[GSOC 2020] Parallel Test Runner

Hello everyone!

Communication

I’ve setup a documentation blog here to document my progress/thoughts about the project so far. I’ve made an initial post about the tickets I’ve tackled during the community bonding period. You can find this post here. I’m mainly going to use the blog to give updates about my progress and post here for direct communication if I’m stuck on a particular problem. Of course, if my mentors prefer otherwise, I do not mind posting my progress on here and the blog as well or to use another communication channel.

Scheduling:

The schedule I already mentioned on my proposal is the one I’ll largely be sticking to. I have a long period of exams/assessments running from mid-May till the first week of July. This however won’t affect my proposed schedule; I’m going to compensate by beginning work on the first milestone this week so I give myself more buffer time during June.

The schedule for documentation purposes is largely this:

  • First Milestone: fixing worker database connections and adapting SQLite’s cloning method to using spawn.
  • Second Milestone: Adding Oracle backend support to the parallel test runner.
  • Third Milestone: General cleanup, documentation, and tackling other related tickets.

After the first milestone, the parallel test runner will be fully operational on Windows and macOS using spawn. I’ll also ensure the added logic didn’t break running the parallel test runner using fork.

Current implementation issue

Running the entire test suite with the current patch leads to nondeterministic failures on these tests:

  • check_framework
  • servers
  • test_utils
  • queries
  • transactions
  • transaction_hooks
  • view_tests
  • utils_tests

I say nondeterministic because both the number of errors and failures and the tests that fail vary every single test run.

The majority of errors are operational errors due to the queried tables not existing. These errors also result in failures due to again the specified tables not existing.

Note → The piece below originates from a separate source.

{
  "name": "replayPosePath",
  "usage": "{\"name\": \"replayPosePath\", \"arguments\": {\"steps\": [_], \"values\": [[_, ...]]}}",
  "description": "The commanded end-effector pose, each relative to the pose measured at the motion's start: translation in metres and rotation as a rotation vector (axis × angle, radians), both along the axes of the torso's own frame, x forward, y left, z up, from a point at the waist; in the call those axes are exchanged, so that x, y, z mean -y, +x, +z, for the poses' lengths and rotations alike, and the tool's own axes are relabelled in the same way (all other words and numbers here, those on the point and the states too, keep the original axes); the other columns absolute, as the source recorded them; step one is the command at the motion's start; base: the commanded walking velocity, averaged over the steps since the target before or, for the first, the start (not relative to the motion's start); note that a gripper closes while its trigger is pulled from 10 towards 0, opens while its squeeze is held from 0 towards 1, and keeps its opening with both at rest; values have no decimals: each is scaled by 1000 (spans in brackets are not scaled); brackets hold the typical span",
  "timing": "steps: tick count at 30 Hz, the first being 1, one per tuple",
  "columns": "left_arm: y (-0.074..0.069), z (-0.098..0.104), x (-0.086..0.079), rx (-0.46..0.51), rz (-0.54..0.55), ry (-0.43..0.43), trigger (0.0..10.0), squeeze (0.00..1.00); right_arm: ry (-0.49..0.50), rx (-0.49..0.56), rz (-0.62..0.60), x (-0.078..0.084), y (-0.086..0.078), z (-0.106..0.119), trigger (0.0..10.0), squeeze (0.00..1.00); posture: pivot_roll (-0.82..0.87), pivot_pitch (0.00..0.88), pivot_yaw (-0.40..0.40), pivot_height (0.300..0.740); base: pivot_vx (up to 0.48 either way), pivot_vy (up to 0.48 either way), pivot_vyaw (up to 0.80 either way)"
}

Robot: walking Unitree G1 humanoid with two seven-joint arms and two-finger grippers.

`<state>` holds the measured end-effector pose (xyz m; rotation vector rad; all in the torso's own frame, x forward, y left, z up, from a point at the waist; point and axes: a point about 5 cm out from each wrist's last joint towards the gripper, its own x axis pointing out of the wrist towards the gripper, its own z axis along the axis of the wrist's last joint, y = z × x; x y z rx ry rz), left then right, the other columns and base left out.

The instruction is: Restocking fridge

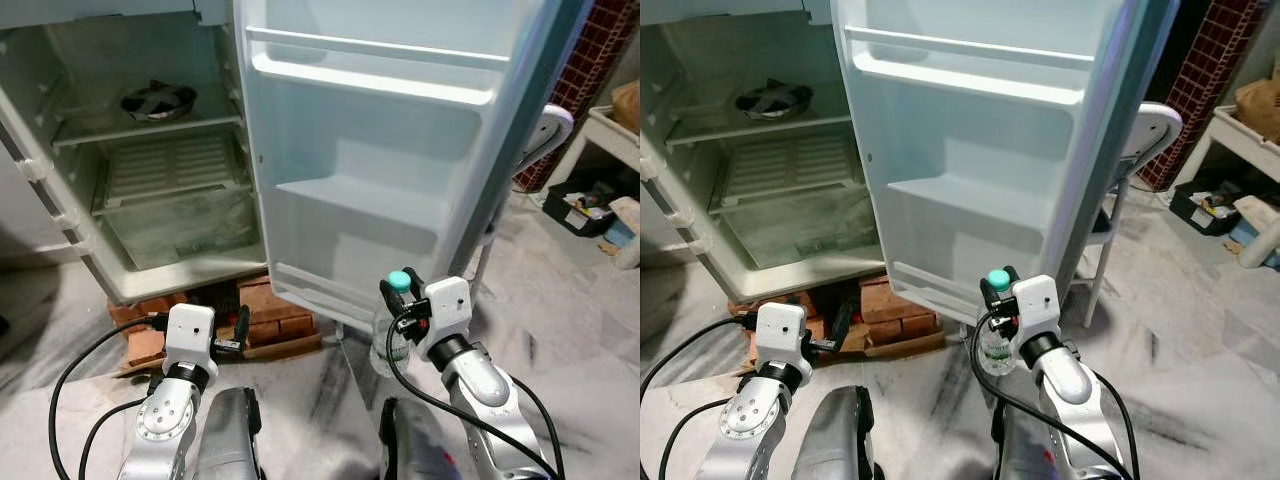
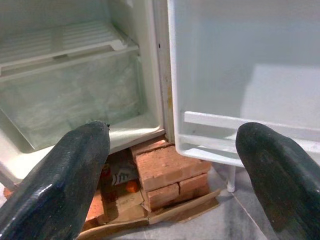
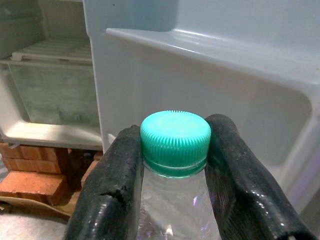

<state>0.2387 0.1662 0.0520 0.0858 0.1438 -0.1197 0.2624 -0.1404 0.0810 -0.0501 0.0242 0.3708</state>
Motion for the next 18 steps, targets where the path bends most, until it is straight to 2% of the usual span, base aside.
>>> {"name": "replayPosePath", "arguments": {"steps": [1, 5, 9, 18], "values": [[2, 1, -2, 3, 7, 15, 10000, 0, 3, 29, 15, -4, 4, 5, 10000, 0, -17, 38, 12, 566, 0, 0, 0], [1, 1, -2, -2, 13, 34, 10000, 0, 8, 31, 27, -9, 4, 6, 10000, 0, -18, 54, 9, 566, 0, 0, 0], [-3, 0, -6, -16, 33, 54, 10000, 0, 16, 41, 70, -22, 6, 8, 10000, 0, -11, 87, 5, 566, 0, 0, 0], [-15, 5, -8, -15, 54, 72, 10000, 0, 38, 45, 78, -31, 10, 10, 10000, 0, 18, 129, -3, 527, 0, 0, 0]]}}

Curious enough, running these tests in isolations leads to no errors. Although, two failures remain from test_utils and utils_tests.

I’m not sure what exactly causes the tables to be removed/not exist when the full test suite is run versus only running one set of tests in isolation.

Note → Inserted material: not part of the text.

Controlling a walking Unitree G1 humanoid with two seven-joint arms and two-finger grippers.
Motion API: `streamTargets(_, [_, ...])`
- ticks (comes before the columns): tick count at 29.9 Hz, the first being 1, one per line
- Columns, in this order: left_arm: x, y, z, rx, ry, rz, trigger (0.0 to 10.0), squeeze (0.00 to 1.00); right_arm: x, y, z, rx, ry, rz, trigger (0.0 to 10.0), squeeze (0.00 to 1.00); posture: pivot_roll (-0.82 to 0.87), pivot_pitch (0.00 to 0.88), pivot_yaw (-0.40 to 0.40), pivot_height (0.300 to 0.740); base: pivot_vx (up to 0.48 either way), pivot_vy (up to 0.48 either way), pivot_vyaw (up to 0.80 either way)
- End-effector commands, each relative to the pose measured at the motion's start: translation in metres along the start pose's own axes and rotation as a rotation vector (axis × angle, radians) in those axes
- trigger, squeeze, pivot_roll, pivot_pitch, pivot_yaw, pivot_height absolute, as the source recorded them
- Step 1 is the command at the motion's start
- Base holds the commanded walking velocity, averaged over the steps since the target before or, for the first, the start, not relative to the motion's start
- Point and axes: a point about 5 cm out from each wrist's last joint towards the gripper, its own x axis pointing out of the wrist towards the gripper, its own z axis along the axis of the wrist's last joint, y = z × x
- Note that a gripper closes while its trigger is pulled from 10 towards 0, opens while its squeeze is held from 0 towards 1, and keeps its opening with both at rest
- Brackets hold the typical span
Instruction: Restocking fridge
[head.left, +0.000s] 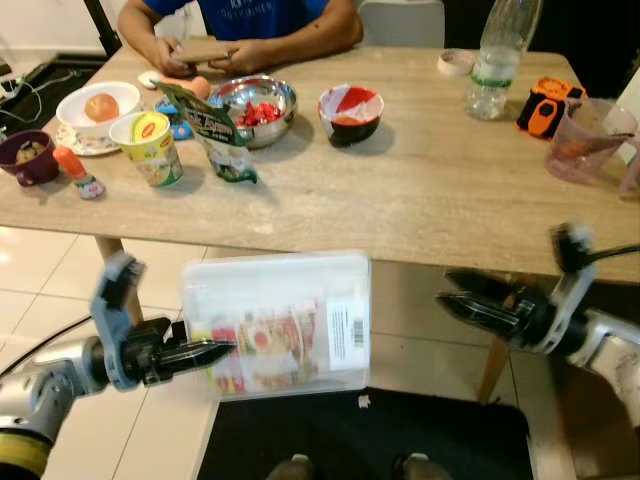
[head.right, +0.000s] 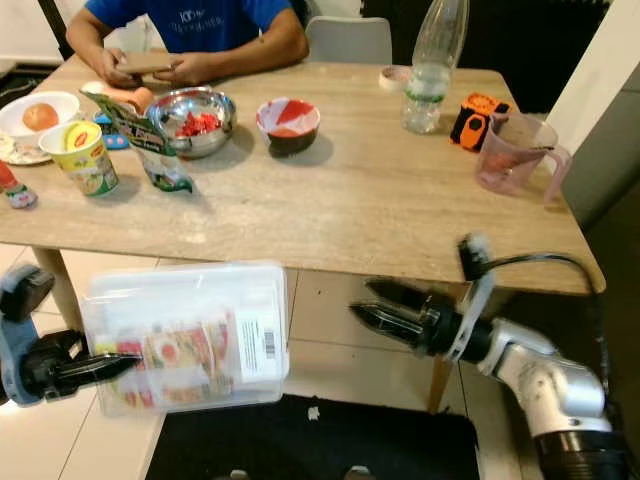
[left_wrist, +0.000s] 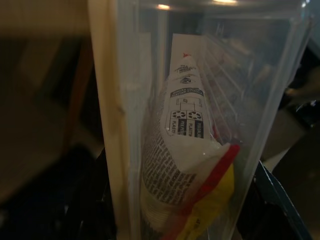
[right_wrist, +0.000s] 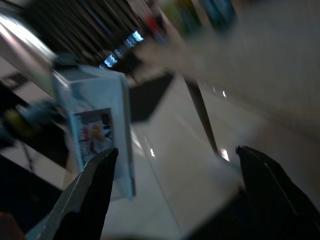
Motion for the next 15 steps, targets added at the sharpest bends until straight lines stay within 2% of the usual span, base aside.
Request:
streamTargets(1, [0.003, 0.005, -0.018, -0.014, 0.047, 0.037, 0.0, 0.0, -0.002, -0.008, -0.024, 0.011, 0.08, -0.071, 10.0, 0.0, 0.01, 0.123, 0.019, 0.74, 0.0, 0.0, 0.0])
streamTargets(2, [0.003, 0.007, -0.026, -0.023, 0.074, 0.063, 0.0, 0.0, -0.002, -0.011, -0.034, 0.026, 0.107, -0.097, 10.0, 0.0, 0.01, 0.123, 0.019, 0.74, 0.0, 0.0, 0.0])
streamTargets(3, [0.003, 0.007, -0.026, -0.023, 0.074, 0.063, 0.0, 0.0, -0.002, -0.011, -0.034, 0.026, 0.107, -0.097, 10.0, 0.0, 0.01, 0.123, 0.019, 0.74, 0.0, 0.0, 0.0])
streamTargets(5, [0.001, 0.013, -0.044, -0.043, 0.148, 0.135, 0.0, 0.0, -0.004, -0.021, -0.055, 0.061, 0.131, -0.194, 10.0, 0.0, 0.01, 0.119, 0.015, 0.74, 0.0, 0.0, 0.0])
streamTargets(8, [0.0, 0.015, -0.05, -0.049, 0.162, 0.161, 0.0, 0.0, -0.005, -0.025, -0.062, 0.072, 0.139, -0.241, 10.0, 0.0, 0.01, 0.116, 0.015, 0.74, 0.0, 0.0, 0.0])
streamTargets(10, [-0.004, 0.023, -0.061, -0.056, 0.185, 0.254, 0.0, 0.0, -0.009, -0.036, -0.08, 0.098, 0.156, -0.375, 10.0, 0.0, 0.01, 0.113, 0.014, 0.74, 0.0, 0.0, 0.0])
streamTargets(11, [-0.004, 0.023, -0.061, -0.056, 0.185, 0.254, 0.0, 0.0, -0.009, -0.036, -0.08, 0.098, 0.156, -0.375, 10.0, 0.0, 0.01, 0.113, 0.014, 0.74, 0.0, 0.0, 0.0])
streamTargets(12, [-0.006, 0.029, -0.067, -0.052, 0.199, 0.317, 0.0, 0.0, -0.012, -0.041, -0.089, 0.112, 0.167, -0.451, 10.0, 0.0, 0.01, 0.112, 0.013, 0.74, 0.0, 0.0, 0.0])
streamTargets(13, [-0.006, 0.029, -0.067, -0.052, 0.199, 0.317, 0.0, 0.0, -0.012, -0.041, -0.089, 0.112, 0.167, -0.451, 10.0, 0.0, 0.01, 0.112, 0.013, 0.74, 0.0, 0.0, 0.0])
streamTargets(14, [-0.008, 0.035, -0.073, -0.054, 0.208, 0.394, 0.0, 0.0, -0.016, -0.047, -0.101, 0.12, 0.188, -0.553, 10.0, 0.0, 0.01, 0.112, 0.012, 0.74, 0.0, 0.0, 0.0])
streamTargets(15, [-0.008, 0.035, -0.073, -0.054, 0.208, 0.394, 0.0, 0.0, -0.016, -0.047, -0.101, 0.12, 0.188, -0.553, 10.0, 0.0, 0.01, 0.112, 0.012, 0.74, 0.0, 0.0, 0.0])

Running the test suite with --start-at=test_utils also gives no errors, just the two failures from test_utils and utils_tests. After reading through the test runner options, I’m going to use --pair and --bisect to determine what causes the failures and post my results afterwards.

Here’s the link to the Jenkins build. It shows the exact errors and failures along with the test names.

3 Likes

Hey Ahmad! It’s fantastic to see your progress. I had a play with your branch tonight - it’s looking good!

Regarding the spurious failures this seems to be releated to the Django database teardown code. From my investigation it seems that:

  1. A spawned worker dies for whatever reason, which triggers Django to tear down the database (and thus remove the file)
  2. The multiprocessing.pool restarts it, which somehow results in an empty database
  3. Subsequent tests then fail due to the database being wiped clean.

I’m not entirely sure if this is exactly the cause of events, but running runtests.py --keepdb on my Macbook results in a lot less of these random failures, but quite a few ones relating to AttributeError: Can't pickle local object 'infix.<locals>.Operator' which appears to come from a TemplateDoesNotExist exception.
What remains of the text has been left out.